Write out the listing exactly, dropping any picture it contains.

┌─ Information given

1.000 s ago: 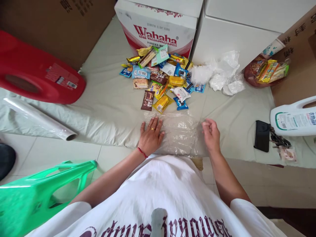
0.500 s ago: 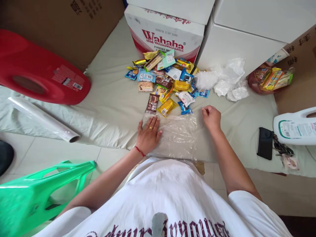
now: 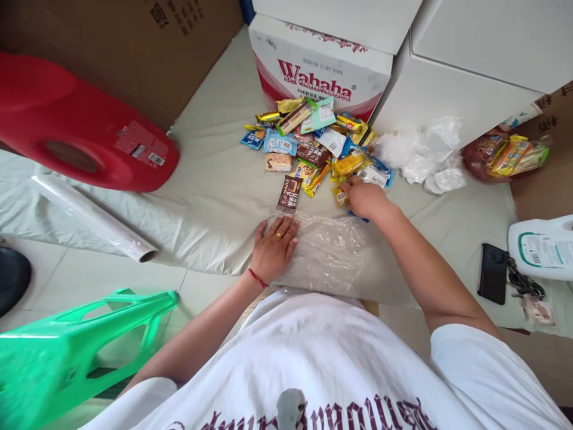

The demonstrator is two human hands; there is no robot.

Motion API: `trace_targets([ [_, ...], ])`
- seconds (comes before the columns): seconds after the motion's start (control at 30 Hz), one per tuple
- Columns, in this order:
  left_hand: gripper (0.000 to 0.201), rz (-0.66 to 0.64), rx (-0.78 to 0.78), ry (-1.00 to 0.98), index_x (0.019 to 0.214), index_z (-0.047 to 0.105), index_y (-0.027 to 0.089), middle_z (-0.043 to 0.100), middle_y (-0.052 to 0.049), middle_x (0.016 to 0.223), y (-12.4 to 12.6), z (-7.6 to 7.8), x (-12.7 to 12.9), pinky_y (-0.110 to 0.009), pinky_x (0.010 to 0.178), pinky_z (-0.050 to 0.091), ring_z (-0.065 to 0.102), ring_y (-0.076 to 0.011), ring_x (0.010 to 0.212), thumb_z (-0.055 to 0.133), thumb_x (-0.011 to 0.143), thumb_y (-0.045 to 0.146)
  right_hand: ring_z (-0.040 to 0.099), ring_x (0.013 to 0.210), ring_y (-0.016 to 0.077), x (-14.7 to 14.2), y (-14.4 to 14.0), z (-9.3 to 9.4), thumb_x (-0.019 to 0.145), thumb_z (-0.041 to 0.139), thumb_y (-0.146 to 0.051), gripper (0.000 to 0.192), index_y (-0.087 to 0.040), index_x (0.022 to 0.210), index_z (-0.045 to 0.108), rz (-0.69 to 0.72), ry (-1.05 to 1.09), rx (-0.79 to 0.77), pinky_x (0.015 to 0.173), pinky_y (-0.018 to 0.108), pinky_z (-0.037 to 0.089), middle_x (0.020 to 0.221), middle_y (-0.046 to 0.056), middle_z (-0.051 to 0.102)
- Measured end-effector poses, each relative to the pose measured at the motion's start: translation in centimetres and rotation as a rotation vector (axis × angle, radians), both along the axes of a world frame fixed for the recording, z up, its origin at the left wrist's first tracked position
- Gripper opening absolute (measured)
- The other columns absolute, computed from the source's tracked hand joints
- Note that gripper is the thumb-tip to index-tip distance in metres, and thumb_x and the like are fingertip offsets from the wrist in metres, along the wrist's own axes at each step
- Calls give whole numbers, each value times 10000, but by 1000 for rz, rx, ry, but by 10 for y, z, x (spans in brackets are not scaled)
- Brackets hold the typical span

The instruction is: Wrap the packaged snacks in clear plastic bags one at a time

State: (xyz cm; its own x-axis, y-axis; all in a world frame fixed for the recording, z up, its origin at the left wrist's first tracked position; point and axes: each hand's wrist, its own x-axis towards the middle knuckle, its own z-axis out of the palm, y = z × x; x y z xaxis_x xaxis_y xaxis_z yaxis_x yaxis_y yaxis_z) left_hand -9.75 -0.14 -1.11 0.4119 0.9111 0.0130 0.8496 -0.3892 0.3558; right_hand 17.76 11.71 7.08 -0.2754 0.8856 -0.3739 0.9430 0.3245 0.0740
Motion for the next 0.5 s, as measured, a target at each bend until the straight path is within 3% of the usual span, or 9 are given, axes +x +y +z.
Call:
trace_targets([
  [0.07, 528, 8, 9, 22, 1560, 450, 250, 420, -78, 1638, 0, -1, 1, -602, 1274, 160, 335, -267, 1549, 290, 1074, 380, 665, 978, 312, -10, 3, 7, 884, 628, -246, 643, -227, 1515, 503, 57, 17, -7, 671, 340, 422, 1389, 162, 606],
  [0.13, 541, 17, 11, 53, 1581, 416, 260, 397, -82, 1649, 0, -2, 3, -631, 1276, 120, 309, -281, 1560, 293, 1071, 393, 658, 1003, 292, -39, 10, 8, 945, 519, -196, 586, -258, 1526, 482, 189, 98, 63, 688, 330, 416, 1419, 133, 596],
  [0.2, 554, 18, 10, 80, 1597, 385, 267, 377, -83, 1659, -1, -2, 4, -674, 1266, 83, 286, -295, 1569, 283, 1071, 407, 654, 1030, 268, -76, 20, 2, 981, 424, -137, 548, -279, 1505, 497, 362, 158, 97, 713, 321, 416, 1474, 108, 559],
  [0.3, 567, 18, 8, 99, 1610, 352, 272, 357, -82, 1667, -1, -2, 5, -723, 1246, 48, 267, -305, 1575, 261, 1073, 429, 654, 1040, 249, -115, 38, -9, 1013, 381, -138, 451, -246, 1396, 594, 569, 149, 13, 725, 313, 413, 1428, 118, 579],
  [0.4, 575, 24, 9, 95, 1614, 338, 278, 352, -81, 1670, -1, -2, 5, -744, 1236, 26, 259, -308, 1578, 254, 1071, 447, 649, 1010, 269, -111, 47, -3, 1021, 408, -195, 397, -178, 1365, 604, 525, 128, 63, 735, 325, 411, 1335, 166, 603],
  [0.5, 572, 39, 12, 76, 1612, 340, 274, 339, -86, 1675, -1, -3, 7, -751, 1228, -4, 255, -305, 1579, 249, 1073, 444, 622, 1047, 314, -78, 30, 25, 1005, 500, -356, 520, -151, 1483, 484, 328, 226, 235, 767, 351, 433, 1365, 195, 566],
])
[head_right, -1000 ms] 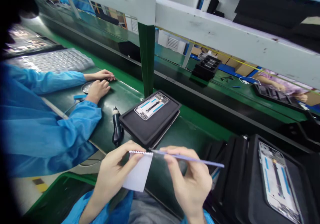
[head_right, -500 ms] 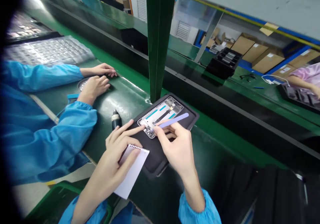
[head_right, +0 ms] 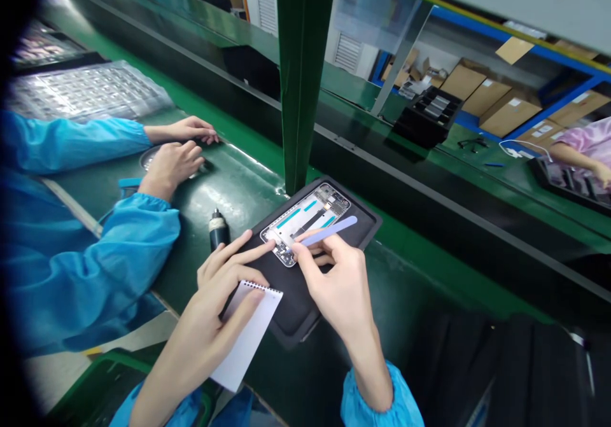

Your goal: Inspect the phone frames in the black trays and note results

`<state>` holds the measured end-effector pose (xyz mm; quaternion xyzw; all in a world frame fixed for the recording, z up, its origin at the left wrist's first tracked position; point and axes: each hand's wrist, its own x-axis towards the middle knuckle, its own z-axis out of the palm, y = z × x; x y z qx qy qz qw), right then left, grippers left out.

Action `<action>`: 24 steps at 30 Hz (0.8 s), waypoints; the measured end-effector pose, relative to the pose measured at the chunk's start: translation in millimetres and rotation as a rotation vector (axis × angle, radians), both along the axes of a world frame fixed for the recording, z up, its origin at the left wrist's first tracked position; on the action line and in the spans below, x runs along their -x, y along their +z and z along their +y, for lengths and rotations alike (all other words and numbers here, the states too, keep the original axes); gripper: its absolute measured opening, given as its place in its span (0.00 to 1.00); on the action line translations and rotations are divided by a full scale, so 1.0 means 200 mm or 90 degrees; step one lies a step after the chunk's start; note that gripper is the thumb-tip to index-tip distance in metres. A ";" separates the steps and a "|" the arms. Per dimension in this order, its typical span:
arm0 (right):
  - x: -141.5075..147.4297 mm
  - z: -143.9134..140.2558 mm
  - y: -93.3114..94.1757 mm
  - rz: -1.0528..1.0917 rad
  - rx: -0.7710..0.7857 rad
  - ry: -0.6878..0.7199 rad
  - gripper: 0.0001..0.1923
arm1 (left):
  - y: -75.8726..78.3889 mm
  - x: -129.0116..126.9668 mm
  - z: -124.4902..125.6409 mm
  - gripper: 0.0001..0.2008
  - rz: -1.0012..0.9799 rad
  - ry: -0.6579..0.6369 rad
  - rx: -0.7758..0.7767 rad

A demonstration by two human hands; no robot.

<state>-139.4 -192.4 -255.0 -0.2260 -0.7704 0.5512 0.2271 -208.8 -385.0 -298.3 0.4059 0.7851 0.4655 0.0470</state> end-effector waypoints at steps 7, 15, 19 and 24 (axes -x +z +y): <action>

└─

- _Answer space_:
1.000 s ago: 
0.500 s ago: 
now: 

The demonstrator is two human hands; there is no robot.

Motion API: `trace_targets([ [_, ...], ])`
- seconds (comes before the columns): seconds after the motion's start (control at 30 Hz), one per tuple
- Columns, in this order:
  left_hand: gripper (0.000 to 0.201), rz (-0.66 to 0.64), rx (-0.78 to 0.78), ry (-1.00 to 0.98), index_x (0.019 to 0.214), index_z (-0.047 to 0.105), index_y (-0.027 to 0.089), middle_z (-0.043 to 0.100), middle_y (-0.052 to 0.049), middle_x (0.016 to 0.223), y (-12.4 to 12.6), z (-7.6 to 7.8), x (-12.7 to 12.9), pinky_y (-0.110 to 0.009), pinky_x (0.010 to 0.178), pinky_z (-0.050 to 0.091), ring_z (-0.065 to 0.102), ring_y (-0.076 to 0.011), ring_x (0.010 to 0.212), thumb_z (-0.055 to 0.133), thumb_x (-0.011 to 0.143), thumb_y (-0.045 to 0.146)
  right_hand: ring_z (-0.040 to 0.099), ring_x (0.013 to 0.210), ring_y (-0.016 to 0.077), x (-14.7 to 14.2), y (-14.4 to 14.0), z (-9.3 to 9.4), thumb_x (-0.019 to 0.145), thumb_z (-0.041 to 0.139), thumb_y (-0.146 to 0.051), gripper (0.000 to 0.192), index_y (-0.087 to 0.040), index_x (0.022 to 0.210), index_z (-0.045 to 0.108), rz (-0.69 to 0.72), ry (-1.05 to 1.09), rx (-0.79 to 0.77), pinky_x (0.015 to 0.173), pinky_y (-0.018 to 0.108), pinky_z (-0.037 to 0.089), middle_x (0.020 to 0.221), middle_y (-0.046 to 0.056), middle_z (-0.051 to 0.102)
- Measured end-effector poses, each relative to the pose measured at the motion's start: translation in centimetres and rotation as a rotation vector (axis × angle, radians), both along the axes of a world frame fixed for the recording, z up, its origin at the left wrist's first tracked position
- Gripper opening absolute (measured)
- The other columns absolute, computed from the source's tracked hand joints
- Note that gripper is the thumb-tip to index-tip distance in metres, and thumb_x and the like are fingertip offsets from the wrist in metres, along the wrist's own axes at each step
- Calls give whole numbers, each value times 10000, but by 1000 for rz, rx, ry, but by 10 for y, z, x (spans in brackets are not scaled)
- Brackets hold the typical span

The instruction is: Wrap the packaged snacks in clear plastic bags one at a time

State: (xyz cm; its own x-axis, y-axis; all in a world frame fixed for the recording, z up, its origin at the left wrist's first tracked position; point and axes: each hand's wrist, its own x-axis towards the middle knuckle, its own z-axis out of the palm, y = z × x; x y z xaxis_x xaxis_y xaxis_z yaxis_x yaxis_y yaxis_z) left_hand -9.75 -0.14 -1.11 0.4119 0.9111 0.0130 0.8496 -0.3892 0.3558; right_hand 17.76 11.71 7.08 -0.2754 0.8856 -0.3739 0.9430 0.3245 0.0740
Motion for the next 0.5 s, as measured, a target at each bend until the straight path is within 3% of the usual span, or 9 are given, axes +x +y +z.
Call:
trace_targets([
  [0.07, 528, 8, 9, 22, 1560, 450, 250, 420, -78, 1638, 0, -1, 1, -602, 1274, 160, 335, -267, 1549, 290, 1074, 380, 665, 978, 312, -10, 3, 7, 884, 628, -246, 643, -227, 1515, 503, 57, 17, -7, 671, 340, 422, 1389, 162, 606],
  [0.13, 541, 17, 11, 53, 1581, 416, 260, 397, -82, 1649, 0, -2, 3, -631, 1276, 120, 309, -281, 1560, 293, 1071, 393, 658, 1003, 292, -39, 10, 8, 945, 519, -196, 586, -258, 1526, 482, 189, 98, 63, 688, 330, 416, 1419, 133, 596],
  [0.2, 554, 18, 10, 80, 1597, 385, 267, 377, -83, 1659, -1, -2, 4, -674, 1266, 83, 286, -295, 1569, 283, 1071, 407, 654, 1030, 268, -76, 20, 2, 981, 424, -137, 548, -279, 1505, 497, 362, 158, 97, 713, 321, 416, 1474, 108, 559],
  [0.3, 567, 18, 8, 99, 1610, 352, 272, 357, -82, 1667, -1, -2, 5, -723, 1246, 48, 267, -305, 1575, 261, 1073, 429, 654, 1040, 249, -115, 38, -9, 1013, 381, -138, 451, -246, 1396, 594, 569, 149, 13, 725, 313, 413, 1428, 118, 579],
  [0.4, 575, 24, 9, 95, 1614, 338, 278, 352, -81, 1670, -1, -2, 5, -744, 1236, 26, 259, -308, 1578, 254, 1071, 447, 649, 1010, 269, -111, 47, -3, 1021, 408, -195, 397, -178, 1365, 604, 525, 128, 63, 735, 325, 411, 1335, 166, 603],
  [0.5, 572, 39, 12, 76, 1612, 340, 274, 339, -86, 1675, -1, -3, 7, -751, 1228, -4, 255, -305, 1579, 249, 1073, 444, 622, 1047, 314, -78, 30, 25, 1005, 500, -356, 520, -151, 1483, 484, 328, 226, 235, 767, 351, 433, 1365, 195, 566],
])
[head_right, -1000 ms] 
[head_right, -500 ms] 
[head_right, +0 ms] 

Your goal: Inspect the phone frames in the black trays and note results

`<state>` holds the measured end-effector pose (xyz mm; quaternion xyzw; all in a world frame fixed for the recording, z up, its origin at the left wrist's first tracked position; point and axes: each hand's wrist, its own x-axis towards the middle knuckle, its own z-axis out of the palm, y = z × x; x y z qx qy qz qw), right then left, grippers left out.

Action `<action>`: 24 steps at 30 Hz (0.8 s), waypoints; the measured end-effector pose, relative to the pose measured at the chunk's start: translation in millimetres and rotation as a rotation vector (axis × angle, radians), both along the axes of a world frame fixed for the recording, z up, its origin at the left wrist's first tracked position; on the action line and in the spans below, x runs along their -x, y along their +z and z along their +y, for lengths and rotations alike (all other words and numbers here, the states too, keep the original axes); gripper: its absolute measured opening, given as its place in its span (0.00 to 1.00); on the action line translations and rotations are divided by a full scale, so 1.0 means 200 mm or 90 degrees; step one lies a step after the chunk's start; note that gripper is the thumb-tip to index-tip distance in metres. A ";" separates the steps and a "|" the arms. Per dimension in this order, its typical span:
arm0 (right):
  - x: -141.5075..147.4297 mm
  - z: -143.9134..140.2558 mm
  - y: -93.3114..94.1757 mm
  - rz: -1.0528..1.0917 rad
  - rx: -0.7710..0.7857 rad
  - ry: -0.6878..0.7199 rad
  - gripper: 0.0001..0.1923
arm1 (left):
  - y: -75.8726..78.3889 mm
  - x: -129.0116..126.9668 mm
  - z: -124.4902..125.6409 mm
  - gripper: 0.0001..0.2008
  - rz: -1.0012..0.9799 rad
  - ry: -0.6579..0.6369 rad
  - rx: -0.7758..0.7767 rad

A demonstration by two human hands; no robot.

<state>-139.4 -192.4 -255.0 -0.2260 -0.7704 0.5512 0.2271 -208.8 -385.0 -298.3 0.4059 0.7851 0.4655 0.0470</state> end-effector waypoints at steps 7, 15, 19 and 24 (axes -x +z +y): <action>

No further output is needed here.